Ventricular premature beat (VPB) / Ventricular extrasystole (VES)

The arrow indicates a ventricular extrasystole (VES).

A VPB is an ectopic beat that origins from the ventricles. VPBs are hardly conducted by the specialised conduction system and therefore are broad. The QRS width is at least > 0.12 seconds, but often very broad at around 0.16-0.20 seconds.

Causes: e.g. ischemia, hypoxia, old scar tissue, idiopathic. 50% of healthy men have sporadic VPBs. The origin of the VPB can be derived from its form. A LBTB-configured VPB originates in the right ventricle. A RBTB-configured VPB comes from the left ventricle. The QRS duration of a VPB is > 0.12 seconds and can be as wide as 0.16-0.20 seconds.
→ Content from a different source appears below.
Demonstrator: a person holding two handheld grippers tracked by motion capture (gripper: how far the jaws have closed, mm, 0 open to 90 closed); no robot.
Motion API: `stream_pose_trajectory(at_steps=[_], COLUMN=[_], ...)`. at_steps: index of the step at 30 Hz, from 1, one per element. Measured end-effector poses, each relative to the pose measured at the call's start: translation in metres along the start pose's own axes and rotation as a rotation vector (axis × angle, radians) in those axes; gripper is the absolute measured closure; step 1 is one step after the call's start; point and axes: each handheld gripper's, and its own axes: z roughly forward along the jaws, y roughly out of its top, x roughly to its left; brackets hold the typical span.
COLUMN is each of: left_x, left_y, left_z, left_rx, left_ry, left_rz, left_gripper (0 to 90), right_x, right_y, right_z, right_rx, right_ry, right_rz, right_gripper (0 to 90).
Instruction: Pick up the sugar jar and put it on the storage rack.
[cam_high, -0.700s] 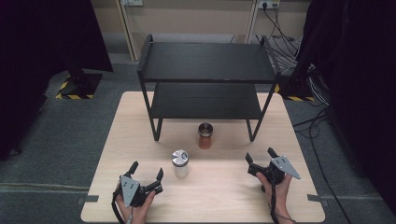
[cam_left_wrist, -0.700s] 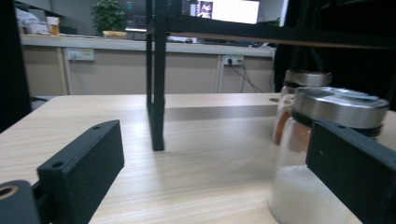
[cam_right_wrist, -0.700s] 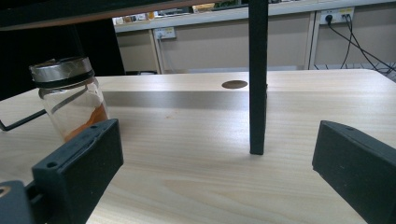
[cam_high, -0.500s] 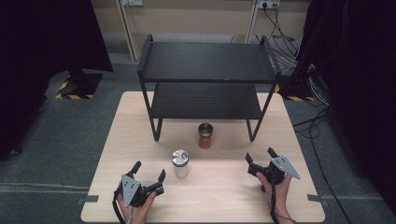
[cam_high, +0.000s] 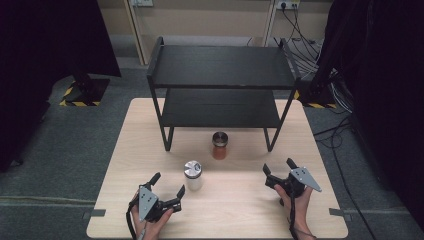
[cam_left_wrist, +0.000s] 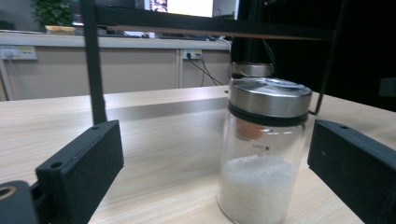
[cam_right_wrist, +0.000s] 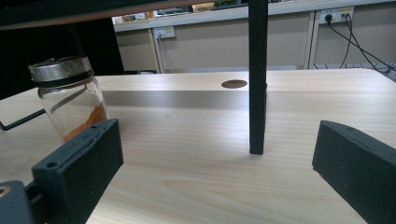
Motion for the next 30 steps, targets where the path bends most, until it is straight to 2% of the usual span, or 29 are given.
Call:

A sequence of three or more extrasystoles is called a non-sustained ventricular tachycardia.

If more than one VPB is present on the ECG, they can be:

  • monomorphic: all VPBs have the same configuration and thus have a mutual focus of origin.
  • multiformic: the complexes have different configurations.


Bigemini: every sinus beat is followed by a ventricular extrasystole

Every sinus beat is followed by a ventricular extrasystole.


Every second sinus beat is follow by a ventricular extrasystole.